De kabinetsappreciatie ondersteunt deze inzet van de Commissie.
In het algemeen kan wel worden geconstateerd dat de scheidslijnen tussen civiele en
militaire toepassingen van R&D binnen China en de VS minder strikt lijken dan in de
EU. China hanteert bijvoorbeeld uitdrukkelijk het Military-Civil Fusion beleid, de
VS is van oudsher heel sterk op het gebied van dual-use R&D, bijvoorbeeld via het
Defence Advanced Research Project Agency (DARPA).
4
De leden van de GroenLinks-PvdA-fractie hebben tot slot een vraag over hoe de Europese
initiatieven zich verhouden tot de Nederlandse nationale initiatieven op het gebied
van onderzoek en innovatie op het terrein van dual-use technologieën. Heeft Nederland
ten opzichte van andere landen een sterke positie op dit terrein? Is er een voorbeeld
te nemen aan het Nederlandse ecosysteem op het gebied van onderzoek en innovatie en
bijvoorbeeld de belangrijke rol van een zelfstandig bestuursorgaan als TNO hierin?
Antwoord
De kabinetsappreciatie omschrijft de meerdere ontwikkelingen op het vlak om synergiën
tussen civiel en defensieonderzoek op te zoeken.
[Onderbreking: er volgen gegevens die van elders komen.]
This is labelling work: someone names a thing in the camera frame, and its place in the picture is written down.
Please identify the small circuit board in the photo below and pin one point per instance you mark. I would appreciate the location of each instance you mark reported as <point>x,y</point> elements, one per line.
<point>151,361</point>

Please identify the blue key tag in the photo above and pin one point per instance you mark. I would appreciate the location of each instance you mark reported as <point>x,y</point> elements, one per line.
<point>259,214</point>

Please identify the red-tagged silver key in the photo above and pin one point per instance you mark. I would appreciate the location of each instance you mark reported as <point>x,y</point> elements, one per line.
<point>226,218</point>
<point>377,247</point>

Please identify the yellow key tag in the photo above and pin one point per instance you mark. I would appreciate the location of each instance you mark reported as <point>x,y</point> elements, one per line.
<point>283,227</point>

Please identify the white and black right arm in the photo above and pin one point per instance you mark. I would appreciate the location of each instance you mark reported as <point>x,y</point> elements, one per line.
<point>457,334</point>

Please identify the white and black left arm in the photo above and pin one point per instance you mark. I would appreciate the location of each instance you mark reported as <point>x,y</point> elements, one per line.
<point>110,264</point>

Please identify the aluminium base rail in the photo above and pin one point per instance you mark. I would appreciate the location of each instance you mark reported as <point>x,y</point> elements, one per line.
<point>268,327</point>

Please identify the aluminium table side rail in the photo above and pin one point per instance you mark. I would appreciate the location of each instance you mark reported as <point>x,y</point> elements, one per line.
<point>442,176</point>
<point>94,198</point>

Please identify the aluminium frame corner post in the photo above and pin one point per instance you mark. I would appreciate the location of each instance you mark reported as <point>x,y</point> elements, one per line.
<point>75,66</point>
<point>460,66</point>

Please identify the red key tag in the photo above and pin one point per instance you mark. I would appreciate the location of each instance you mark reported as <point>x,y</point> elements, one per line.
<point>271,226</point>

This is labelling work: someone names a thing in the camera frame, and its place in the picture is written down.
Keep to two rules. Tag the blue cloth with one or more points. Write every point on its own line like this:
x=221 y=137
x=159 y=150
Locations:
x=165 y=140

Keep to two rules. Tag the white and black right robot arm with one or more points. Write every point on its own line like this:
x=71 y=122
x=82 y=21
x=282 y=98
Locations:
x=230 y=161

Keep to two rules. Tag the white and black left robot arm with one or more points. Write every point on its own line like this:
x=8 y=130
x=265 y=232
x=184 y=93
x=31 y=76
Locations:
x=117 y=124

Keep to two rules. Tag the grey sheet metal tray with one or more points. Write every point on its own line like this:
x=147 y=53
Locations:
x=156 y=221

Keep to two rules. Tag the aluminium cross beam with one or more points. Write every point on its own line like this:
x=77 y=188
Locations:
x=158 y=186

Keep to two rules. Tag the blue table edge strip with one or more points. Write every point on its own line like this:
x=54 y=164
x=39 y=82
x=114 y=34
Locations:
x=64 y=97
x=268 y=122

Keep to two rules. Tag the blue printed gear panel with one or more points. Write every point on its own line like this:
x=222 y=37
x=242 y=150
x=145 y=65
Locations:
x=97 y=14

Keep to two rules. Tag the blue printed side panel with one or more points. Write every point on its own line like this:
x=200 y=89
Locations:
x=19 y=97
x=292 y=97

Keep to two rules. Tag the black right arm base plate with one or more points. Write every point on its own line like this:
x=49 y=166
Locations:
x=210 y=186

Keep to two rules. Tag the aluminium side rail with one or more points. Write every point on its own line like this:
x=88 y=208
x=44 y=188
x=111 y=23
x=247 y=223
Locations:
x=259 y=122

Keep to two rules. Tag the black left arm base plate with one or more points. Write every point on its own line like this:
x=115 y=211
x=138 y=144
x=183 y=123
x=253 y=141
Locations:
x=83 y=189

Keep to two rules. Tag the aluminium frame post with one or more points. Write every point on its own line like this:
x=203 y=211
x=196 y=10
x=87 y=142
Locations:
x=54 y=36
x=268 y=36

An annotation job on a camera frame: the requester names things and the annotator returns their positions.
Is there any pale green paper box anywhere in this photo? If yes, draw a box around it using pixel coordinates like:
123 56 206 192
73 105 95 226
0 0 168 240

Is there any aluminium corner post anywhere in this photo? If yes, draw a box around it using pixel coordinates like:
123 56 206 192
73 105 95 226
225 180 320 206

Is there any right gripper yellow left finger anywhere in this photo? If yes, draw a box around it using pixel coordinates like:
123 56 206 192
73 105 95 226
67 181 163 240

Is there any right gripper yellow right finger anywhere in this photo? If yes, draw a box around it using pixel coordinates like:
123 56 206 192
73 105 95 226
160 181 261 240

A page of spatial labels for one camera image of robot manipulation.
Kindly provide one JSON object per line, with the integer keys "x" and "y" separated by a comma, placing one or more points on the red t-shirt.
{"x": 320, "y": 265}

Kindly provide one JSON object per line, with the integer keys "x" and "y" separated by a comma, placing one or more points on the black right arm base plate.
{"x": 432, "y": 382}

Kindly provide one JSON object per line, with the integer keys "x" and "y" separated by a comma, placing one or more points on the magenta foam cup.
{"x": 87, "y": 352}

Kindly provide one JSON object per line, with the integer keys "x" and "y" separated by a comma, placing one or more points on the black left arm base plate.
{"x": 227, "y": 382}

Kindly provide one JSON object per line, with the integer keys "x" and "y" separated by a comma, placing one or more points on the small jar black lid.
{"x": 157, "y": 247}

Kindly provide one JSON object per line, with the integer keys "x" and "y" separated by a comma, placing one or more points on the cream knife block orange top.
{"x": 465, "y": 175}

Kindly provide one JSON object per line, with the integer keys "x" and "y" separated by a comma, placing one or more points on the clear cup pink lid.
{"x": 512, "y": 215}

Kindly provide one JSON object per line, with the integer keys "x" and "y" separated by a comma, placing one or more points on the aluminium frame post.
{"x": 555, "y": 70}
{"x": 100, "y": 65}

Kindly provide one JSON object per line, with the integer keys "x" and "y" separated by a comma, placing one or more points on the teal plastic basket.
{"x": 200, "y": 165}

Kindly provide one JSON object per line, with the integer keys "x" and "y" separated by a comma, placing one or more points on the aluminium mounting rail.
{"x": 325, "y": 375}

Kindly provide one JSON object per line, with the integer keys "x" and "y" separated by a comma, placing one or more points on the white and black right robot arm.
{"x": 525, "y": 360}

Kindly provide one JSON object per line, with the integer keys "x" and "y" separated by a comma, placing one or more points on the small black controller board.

De appreciatie noemt bijvoorbeeld
het Strategic European Security Initiative (SESI), het Europees Defensiefonds (hierna:
EDF), het Europees Defensie Agentschap (via het Hub voor Europese Defensie Innovatie
(HEDI)-platform) en via het Defence Innovation for the North Atlantic (DIANA) acceleratorfonds
van de NAVO.
Door een innovatief bedrijfsleven, toonaangevende kennisinstellingen en een overheid
die hier ondersteunt en stuurt, heeft Nederland een sterk dual-use ecosysteem. Nederlandse
deelnemers scoren relatief goed in het Europees Defensiefonds en Nederland staat in
de top 10 van deelnemende entiteiten in het EDF. Een goed voorbeeld van een nationaal
initiatief is het Brainport Innovation & Technology Security (BITS), een samenwerkingsintentie
van de Brainportregio en de lokale- en rijksoverheid om de synergiën in innovatie
en defensie beter te kunnen benutten. In opdracht van het Ministerie van Economische
Zaken en Klimaat is een rapport gepubliceerd over de Nederlandse defensie- en veiligheid
gerelateerde technologische industriële basis.1 Het rapport schetst een R&D-kennisintensieve defensie- en veiligheidssector. Er zijn
in Nederland ongeveer 1000 bedrijven actief in de defensie- en veiligheidssector.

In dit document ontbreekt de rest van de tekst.